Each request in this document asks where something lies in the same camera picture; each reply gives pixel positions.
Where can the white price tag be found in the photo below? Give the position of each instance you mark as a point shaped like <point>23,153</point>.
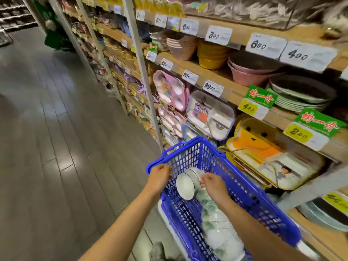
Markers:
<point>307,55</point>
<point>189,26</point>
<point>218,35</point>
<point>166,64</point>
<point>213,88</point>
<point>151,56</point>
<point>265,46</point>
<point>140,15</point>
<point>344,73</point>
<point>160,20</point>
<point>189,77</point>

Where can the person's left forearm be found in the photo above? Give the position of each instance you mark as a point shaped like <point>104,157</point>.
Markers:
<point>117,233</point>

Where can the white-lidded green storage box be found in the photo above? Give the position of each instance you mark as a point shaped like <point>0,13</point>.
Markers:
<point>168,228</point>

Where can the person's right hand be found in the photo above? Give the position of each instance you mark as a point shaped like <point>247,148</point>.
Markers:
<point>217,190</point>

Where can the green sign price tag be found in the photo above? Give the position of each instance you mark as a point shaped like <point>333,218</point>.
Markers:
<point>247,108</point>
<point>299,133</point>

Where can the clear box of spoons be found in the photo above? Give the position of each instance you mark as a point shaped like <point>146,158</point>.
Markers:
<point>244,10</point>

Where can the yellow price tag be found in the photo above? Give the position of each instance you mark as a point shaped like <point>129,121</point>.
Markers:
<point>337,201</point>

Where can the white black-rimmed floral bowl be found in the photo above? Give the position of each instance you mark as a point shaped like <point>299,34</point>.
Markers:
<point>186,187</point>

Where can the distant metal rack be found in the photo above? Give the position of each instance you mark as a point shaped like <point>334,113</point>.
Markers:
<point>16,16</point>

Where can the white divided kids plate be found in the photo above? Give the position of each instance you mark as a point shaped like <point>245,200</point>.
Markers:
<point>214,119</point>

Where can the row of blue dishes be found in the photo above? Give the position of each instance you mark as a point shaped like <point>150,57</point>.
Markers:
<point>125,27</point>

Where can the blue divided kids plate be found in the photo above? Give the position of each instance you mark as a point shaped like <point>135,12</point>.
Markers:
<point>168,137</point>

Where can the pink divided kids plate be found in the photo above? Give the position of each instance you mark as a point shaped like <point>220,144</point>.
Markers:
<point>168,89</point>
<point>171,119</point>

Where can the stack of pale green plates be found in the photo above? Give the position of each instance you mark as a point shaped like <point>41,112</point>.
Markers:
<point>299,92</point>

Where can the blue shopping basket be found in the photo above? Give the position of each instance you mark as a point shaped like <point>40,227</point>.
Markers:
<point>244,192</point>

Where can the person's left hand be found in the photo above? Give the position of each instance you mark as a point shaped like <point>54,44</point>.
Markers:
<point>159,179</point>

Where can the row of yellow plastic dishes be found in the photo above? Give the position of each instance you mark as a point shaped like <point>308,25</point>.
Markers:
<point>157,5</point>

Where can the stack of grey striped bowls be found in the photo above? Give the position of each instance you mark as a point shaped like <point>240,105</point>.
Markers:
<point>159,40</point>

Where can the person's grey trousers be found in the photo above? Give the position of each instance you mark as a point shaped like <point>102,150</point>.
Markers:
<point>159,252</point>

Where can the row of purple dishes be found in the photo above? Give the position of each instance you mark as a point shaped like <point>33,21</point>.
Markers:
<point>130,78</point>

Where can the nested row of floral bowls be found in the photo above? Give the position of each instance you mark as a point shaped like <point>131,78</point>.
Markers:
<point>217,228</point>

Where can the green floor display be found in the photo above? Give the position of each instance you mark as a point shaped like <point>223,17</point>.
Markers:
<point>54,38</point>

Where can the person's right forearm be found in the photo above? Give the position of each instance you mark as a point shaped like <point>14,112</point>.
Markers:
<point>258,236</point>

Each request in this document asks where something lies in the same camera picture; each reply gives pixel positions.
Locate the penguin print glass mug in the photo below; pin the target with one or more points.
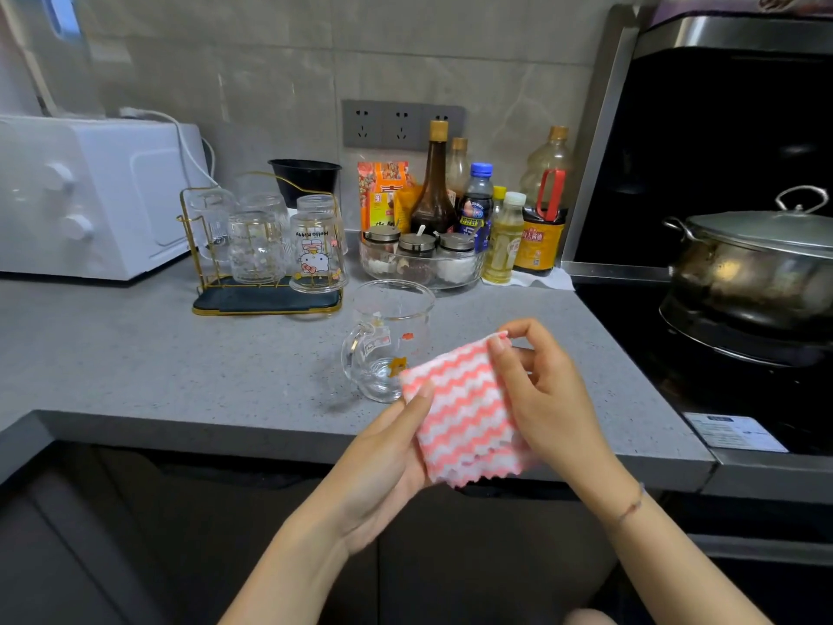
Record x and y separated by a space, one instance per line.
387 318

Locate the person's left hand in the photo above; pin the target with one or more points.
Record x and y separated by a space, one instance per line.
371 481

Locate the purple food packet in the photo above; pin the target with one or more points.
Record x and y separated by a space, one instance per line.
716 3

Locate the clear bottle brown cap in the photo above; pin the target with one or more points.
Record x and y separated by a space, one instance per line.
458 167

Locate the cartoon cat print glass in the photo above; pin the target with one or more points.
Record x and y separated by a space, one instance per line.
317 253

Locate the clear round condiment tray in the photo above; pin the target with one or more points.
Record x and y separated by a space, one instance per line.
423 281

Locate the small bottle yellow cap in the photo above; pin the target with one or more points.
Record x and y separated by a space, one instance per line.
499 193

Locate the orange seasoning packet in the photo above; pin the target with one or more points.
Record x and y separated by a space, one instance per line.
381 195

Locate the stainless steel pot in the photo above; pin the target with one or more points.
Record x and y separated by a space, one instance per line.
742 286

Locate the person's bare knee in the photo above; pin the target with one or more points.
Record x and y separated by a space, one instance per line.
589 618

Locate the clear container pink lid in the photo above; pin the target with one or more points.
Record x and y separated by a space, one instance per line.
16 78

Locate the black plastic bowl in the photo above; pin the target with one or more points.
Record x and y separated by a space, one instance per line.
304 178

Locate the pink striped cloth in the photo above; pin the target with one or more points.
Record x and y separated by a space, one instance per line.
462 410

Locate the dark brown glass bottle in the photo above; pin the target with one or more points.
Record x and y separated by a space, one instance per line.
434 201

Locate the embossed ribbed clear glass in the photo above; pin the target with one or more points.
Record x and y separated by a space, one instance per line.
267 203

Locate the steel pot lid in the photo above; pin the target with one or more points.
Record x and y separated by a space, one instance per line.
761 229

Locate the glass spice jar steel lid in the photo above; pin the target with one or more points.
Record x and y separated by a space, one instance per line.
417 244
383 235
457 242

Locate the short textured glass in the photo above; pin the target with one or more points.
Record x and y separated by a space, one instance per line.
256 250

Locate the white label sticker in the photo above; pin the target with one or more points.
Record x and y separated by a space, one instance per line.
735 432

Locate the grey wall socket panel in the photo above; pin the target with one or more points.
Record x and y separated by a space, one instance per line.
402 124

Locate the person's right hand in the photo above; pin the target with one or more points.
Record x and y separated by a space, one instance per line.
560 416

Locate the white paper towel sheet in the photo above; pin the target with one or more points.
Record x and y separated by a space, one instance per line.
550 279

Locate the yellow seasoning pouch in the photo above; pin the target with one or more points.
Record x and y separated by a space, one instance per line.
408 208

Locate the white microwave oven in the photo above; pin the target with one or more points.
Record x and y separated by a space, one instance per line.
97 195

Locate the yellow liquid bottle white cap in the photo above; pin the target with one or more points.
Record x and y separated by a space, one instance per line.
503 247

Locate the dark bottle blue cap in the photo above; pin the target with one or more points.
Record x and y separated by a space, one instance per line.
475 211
+ + + + + + +
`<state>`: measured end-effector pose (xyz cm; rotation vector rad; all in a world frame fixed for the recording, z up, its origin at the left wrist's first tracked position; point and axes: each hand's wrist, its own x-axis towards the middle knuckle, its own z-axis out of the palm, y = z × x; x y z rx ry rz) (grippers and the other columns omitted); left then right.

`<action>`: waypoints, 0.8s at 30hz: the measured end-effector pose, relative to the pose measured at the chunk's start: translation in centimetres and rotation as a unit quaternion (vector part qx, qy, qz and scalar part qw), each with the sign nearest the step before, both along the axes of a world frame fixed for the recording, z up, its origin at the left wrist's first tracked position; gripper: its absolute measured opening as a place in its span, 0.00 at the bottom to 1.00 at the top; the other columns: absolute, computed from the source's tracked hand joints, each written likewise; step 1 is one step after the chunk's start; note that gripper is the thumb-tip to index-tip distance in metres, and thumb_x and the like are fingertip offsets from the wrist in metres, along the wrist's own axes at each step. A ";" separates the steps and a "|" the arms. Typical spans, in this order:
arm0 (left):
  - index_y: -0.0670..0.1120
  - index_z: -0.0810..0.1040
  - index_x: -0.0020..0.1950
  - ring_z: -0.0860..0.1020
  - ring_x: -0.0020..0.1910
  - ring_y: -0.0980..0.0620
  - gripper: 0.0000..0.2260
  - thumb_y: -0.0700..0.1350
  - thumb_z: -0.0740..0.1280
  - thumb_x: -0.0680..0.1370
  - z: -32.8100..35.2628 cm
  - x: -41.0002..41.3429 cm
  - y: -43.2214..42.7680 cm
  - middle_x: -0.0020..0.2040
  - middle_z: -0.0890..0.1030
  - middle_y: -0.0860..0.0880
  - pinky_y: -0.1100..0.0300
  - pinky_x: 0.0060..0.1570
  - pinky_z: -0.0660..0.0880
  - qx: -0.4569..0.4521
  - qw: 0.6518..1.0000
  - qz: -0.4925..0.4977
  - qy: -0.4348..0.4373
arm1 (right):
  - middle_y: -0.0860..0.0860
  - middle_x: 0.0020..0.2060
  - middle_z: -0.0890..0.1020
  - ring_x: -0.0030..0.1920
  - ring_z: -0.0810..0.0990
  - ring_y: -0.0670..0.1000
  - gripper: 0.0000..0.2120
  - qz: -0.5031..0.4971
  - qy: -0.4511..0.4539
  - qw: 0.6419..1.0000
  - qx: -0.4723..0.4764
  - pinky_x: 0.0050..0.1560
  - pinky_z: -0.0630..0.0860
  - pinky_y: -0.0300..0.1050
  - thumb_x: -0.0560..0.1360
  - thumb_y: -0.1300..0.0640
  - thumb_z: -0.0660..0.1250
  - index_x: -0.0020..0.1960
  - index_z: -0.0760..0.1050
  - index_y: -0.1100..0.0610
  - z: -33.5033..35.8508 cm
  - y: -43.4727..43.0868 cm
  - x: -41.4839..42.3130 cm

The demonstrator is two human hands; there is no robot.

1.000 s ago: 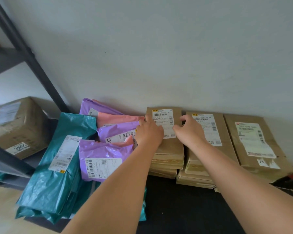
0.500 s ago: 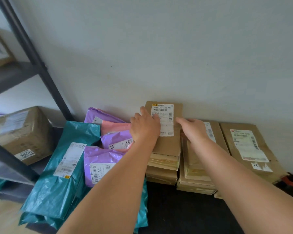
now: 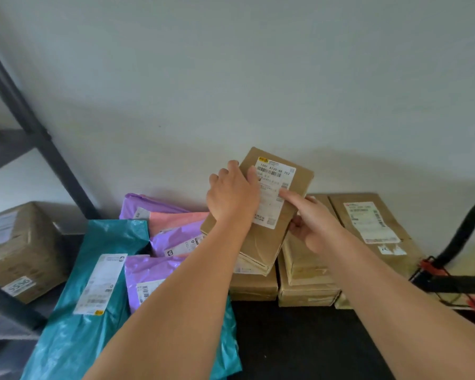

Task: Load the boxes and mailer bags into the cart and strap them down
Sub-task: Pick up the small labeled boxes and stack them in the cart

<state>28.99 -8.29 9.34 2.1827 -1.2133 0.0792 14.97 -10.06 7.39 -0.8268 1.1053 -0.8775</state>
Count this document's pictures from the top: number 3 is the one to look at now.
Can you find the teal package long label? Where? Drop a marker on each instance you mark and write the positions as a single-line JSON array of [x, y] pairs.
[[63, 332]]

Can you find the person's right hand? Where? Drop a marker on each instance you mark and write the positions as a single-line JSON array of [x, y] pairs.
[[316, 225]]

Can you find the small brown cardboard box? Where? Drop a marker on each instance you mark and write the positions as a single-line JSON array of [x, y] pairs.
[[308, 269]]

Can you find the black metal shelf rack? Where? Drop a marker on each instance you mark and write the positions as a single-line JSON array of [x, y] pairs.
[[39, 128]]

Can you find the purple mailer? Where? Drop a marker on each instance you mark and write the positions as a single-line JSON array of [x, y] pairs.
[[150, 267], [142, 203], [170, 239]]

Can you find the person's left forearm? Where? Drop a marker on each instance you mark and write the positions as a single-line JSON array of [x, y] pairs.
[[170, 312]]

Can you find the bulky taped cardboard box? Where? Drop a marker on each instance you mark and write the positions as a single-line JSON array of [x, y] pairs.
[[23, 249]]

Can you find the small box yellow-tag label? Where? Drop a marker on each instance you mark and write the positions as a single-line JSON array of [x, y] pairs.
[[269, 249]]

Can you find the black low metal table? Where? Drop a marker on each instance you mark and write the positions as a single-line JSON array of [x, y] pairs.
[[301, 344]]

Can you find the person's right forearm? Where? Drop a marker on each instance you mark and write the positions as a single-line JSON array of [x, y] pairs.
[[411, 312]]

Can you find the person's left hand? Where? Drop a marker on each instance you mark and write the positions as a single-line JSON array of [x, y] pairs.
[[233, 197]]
+ + + + + + +
▸ **Task to carry out**
All lines with the word "floral" need to be copied from the data above.

▸ **Answer below**
Where can the white black-rimmed floral bowl be found in the photo above? Give the position of each instance you mark as a point shaped like <point>299,34</point>.
Where can the nested row of floral bowls be found in the photo above? Give the position of each instance you mark as a point shaped like <point>131,78</point>.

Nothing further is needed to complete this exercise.